■ How to complete this task
As you reproduce every line below, keep it exactly as written and leave out the images.

■ Dataset excerpt
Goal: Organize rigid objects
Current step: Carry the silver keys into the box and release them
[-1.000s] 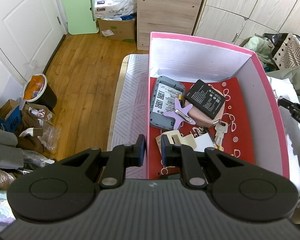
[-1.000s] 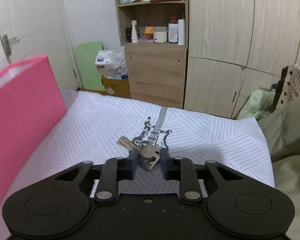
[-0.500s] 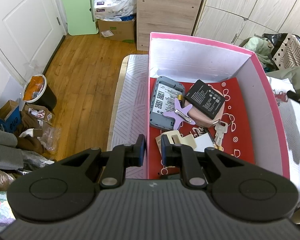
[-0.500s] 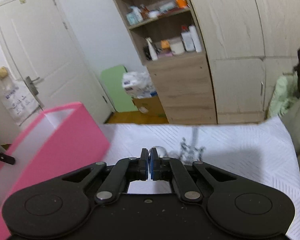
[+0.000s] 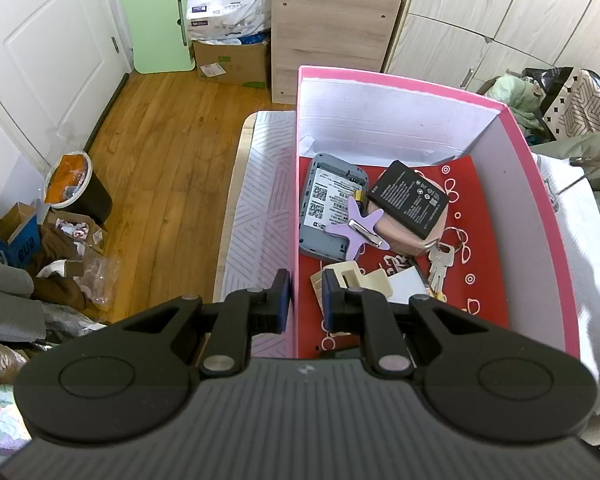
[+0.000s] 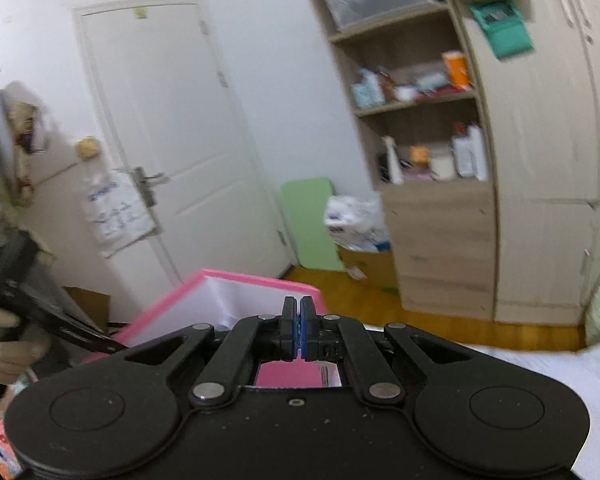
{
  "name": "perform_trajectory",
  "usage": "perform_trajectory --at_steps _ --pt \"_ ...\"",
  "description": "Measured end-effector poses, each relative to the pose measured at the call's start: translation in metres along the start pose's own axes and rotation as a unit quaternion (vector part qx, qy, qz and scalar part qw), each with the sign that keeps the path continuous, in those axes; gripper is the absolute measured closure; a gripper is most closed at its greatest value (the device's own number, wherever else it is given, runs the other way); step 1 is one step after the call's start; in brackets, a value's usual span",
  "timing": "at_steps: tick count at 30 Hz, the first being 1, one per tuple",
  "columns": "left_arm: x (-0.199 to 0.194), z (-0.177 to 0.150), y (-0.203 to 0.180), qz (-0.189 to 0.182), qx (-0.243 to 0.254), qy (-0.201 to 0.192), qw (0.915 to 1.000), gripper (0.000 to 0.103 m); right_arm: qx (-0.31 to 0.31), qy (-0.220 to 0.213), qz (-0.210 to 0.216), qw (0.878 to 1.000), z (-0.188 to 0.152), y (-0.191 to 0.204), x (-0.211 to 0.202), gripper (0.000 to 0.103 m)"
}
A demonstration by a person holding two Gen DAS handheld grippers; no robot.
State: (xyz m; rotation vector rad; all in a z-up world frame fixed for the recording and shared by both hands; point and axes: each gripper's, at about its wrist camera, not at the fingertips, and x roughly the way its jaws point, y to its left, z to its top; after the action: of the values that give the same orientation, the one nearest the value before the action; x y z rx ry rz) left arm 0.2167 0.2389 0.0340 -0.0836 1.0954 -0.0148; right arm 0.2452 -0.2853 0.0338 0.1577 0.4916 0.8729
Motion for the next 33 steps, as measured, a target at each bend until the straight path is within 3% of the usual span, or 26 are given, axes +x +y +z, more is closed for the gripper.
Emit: perform_trajectory --at_steps 7,16,26,33 --pt "0.000 -0.002 0.002 -0.004 0.004 -0.005 1.0000 0.089 -0.017 0.014 0.064 0.998 0.013 0.033 0.016 0.099" --pt "0.000 -0.004 0.006 -0.011 0.002 -0.009 0.9999 0.089 -0.020 0.074 0.119 0.990 0.007 0.063 0.072 0.099" --pt "0.000 -0.004 0.008 -0.018 -0.002 -0.009 0.9998 0.089 0.002 0.152 0.144 0.978 0.004 0.081 0.149 0.099" --pt "0.000 -0.007 0.010 -0.022 -0.002 -0.014 0.9997 0.089 0.020 0.183 0.121 0.975 0.000 0.083 0.187 0.099"
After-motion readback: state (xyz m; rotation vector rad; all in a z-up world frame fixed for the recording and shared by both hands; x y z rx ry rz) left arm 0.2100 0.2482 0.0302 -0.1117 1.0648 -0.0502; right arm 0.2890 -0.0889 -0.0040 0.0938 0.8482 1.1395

■ Exercise answer
Goal: Organize rigid objects
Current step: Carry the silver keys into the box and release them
[-1.000s] 
[-1.000s] 
[-0.500s] 
[-0.500s] 
[+0.000s] 
[+0.000s] 
{
  "name": "perform_trajectory",
  "usage": "perform_trajectory --at_steps _ --pt \"_ ...\"",
  "description": "Measured end-effector poses, each relative to the pose measured at the call's start: translation in metres along the start pose's own axes and rotation as a unit quaternion (vector part qx, qy, qz and scalar part qw), each with the sign that keeps the path continuous, in those axes; gripper is the absolute measured closure; a gripper is most closed at its greatest value (the device's own number, wherever else it is given, runs the other way); step 1 is one step after the call's start; in brackets, a value's usual span",
  "timing": "at_steps: tick count at 30 Hz, the first being 1, one per tuple",
  "columns": "left_arm: x (-0.199 to 0.194), z (-0.177 to 0.150), y (-0.203 to 0.180), qz (-0.189 to 0.182), qx (-0.243 to 0.254), qy (-0.201 to 0.192), qw (0.915 to 1.000), gripper (0.000 to 0.103 m); right_arm: qx (-0.31 to 0.31), qy (-0.220 to 0.213), qz (-0.210 to 0.216), qw (0.878 to 1.000), z (-0.188 to 0.152), y (-0.191 to 0.204), x (-0.211 to 0.202), gripper (0.000 to 0.103 m)"
}
A demonstration by a person holding two Gen DAS handheld grippers; no robot.
State: (xyz m; rotation vector rad; all in a z-up world frame fixed for the recording and shared by both hands; point and axes: each gripper's, at about its wrist camera, not at the fingertips, and x roughly the way its jaws point, y to its left, z to its top; after the action: of the values that give the same orientation, the one nearest the value before the action; x y z rx ry rz) left arm 0.2167 0.2389 0.0340 -0.0836 1.0954 -0.0148; right arm 0.2452 -0.2853 0.0338 0.1577 0.4916 0.8729
Motion for the next 33 steps, as measured, a target at each bend until the straight path is within 3% of the usual span, or 26 are given, axes +x +y +z, more is closed for the gripper.
Emit: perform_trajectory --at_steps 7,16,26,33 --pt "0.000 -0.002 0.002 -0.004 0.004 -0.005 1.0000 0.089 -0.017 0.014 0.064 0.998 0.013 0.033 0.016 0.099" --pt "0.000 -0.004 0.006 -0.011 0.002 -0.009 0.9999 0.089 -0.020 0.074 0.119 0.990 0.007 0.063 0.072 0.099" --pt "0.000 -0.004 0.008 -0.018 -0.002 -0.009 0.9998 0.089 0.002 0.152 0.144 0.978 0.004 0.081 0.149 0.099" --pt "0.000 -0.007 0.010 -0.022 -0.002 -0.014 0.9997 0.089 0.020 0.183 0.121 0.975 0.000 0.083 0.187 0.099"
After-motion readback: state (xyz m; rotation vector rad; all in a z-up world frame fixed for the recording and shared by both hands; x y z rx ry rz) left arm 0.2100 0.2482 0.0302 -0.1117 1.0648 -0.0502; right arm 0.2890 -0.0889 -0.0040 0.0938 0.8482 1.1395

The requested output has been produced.